The same village, France
Thursday, 11th July, 1918
My dearest mother,
This is the day when I believe you are expected to return home after your little change. I feel sure that you will agree with me that another week spent by the sea would have been worth while, but I hope that as it is you have both come back greatly refreshed in mind and body to stand the stress and strain of the coming months.
Yesterday morning I was medically examined for the Commission and passed as "physically fit". Of course there is the stiff medical to pass later on, but that isn't of much consequence at present. I thought that I shouldn't have time to write this letter in time for the post, so I dropped a line to Dad advising him of the trouble the wretched Board of I.R. were causing. This delay, for a reason which may be apparent later, will make all difference to me. The Battalion went for a route march yesterday but for the above mentioned reason I did not go and instead had a fatigue. This didn't last long so I had plenty of time in which to do a few odd jobs for myself. I wrote a few letters in the billet and as it was a fine day I washed out all my handkerchiefs. In the afternoon it rained on and off so I rested in the billet with Stuart until 3.30 when we originally set out for a walk before; but seeing the opportunity of a row on the duck pond we didn't go. The boats are home made affairs and were first built for the Water Carnival held about a fortnight ago. It was good fun rowing round and round - I quite imagined that I was on the lake at Finsbury Park.

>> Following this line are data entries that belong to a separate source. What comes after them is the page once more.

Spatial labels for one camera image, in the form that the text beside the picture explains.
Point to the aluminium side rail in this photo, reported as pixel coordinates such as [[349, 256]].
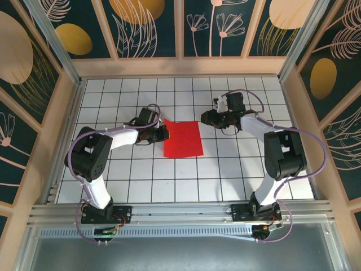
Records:
[[66, 135], [300, 135]]

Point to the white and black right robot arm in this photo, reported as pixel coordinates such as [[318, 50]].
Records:
[[282, 155]]

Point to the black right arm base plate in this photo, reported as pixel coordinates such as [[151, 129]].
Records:
[[239, 212]]

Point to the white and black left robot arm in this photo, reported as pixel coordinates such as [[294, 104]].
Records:
[[90, 158]]

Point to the red paper sheet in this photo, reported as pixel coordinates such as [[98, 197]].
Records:
[[183, 139]]

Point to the aluminium corner post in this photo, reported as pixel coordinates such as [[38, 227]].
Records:
[[56, 48], [301, 42]]

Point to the grey metal sheet panel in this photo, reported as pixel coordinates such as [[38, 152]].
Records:
[[180, 255]]

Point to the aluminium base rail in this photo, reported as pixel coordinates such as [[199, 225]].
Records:
[[180, 211]]

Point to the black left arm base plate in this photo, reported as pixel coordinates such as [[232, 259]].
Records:
[[124, 214]]

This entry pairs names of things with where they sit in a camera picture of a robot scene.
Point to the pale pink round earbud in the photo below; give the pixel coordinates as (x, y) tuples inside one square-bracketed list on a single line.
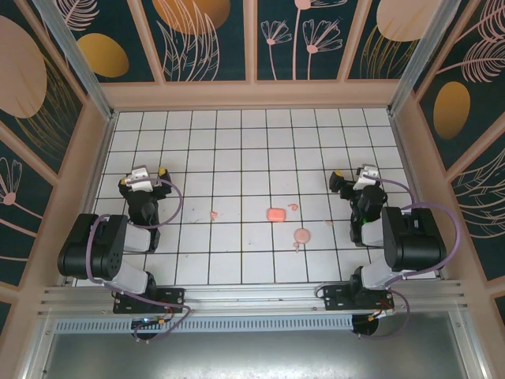
[(302, 235)]

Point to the salmon rounded rectangular charging case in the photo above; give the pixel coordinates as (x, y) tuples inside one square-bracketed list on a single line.
[(276, 215)]

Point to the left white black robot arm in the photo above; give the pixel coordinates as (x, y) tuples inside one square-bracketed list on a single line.
[(79, 245)]

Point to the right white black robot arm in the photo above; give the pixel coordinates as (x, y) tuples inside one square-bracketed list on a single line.
[(414, 241)]

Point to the small pink hooked piece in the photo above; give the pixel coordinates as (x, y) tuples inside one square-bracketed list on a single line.
[(293, 206)]

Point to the grey metal sheet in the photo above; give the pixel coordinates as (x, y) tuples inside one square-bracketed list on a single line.
[(256, 355)]

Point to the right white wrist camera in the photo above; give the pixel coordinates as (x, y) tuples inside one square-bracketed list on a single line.
[(365, 177)]

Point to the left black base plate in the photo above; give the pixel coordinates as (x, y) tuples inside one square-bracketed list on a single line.
[(173, 296)]

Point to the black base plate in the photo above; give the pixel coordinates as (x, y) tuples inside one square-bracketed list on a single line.
[(333, 298), (173, 296)]

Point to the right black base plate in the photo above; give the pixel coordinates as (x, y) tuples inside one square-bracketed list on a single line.
[(333, 298)]

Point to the aluminium frame post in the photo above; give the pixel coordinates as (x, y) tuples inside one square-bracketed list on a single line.
[(79, 59), (418, 59)]

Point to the aluminium mounting rail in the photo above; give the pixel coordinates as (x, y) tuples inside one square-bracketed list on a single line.
[(256, 294)]

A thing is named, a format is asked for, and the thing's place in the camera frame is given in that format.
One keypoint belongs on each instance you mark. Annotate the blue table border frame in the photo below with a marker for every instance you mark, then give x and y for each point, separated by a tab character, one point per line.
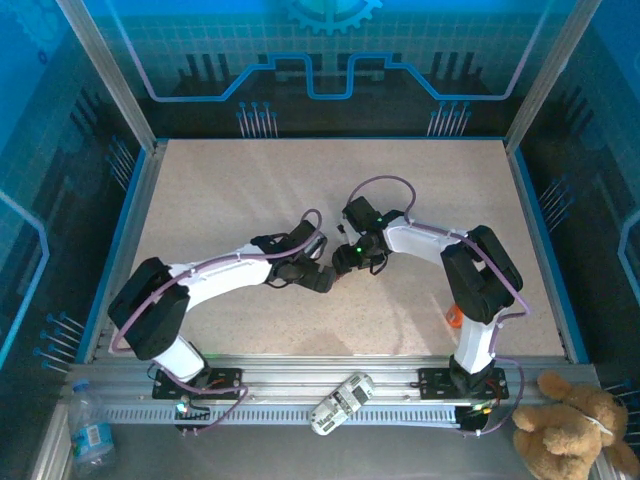
128	200

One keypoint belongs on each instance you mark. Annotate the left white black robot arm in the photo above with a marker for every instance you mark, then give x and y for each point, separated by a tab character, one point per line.
225	275

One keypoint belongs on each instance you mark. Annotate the long aluminium frame rail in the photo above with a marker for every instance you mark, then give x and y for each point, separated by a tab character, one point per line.
300	372

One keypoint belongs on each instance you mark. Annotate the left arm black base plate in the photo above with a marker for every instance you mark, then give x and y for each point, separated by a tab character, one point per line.
225	377

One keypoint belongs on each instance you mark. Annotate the black controller board with LED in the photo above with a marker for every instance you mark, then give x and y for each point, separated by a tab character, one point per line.
195	415
472	422

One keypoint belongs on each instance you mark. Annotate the aluminium side rail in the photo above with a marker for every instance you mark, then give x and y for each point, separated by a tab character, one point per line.
142	200

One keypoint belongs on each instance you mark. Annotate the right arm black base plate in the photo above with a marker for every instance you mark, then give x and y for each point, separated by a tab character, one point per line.
430	382

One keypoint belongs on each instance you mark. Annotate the brown teddy bear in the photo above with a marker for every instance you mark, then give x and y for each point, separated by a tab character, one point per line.
565	430

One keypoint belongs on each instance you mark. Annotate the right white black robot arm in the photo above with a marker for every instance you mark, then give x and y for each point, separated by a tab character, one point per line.
415	240

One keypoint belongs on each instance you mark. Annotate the orange pill bottle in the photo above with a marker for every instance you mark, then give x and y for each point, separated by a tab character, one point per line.
454	317

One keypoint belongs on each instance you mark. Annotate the clear plastic water bottle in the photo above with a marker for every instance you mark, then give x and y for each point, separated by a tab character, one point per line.
90	435

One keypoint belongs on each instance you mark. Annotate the aluminium frame post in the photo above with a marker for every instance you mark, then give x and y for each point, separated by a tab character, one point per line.
607	470
545	75
115	75
50	450

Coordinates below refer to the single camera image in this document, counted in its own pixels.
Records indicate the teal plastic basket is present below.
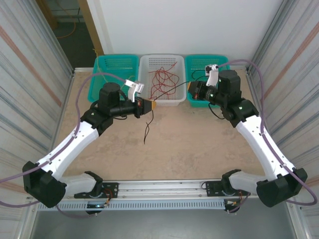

There was to have been a service for N.Cs in the evening, but it was evidently washed out; as we didn't feel like letter writing we went for a walk through the cornfields and had a heated argument about the government back home.
I had a cheery note from Flo last night; thank her very much for it and tell her that I will write later and that her dream will come true! The post this afternoon has just arrived and brought the Quadrant Magazine; it is extremely interesting this month. I have not heard from you or dad for three days now. Evidently you have been having a jolly good time at Westcliff and forgotten - I am pleased to think - all about the old war.
I have a photo of B Coy - unfortunately I am nearly hidden behind a "bloke"; the photographer pressed the button before I was ready. I am afraid that I can't send it home until you send me a large envelope - but half a mo', someone has kindly lent me one. I have had to cut the edges down a bit. I am in the second row. I have a Ý on the bottom of the photo indicating my place. Stuart is on my left (actually). I shall be able to tell you more about the various chaps when I get home.
Now I have to take part in a three legged race - it is Batt'n sports day.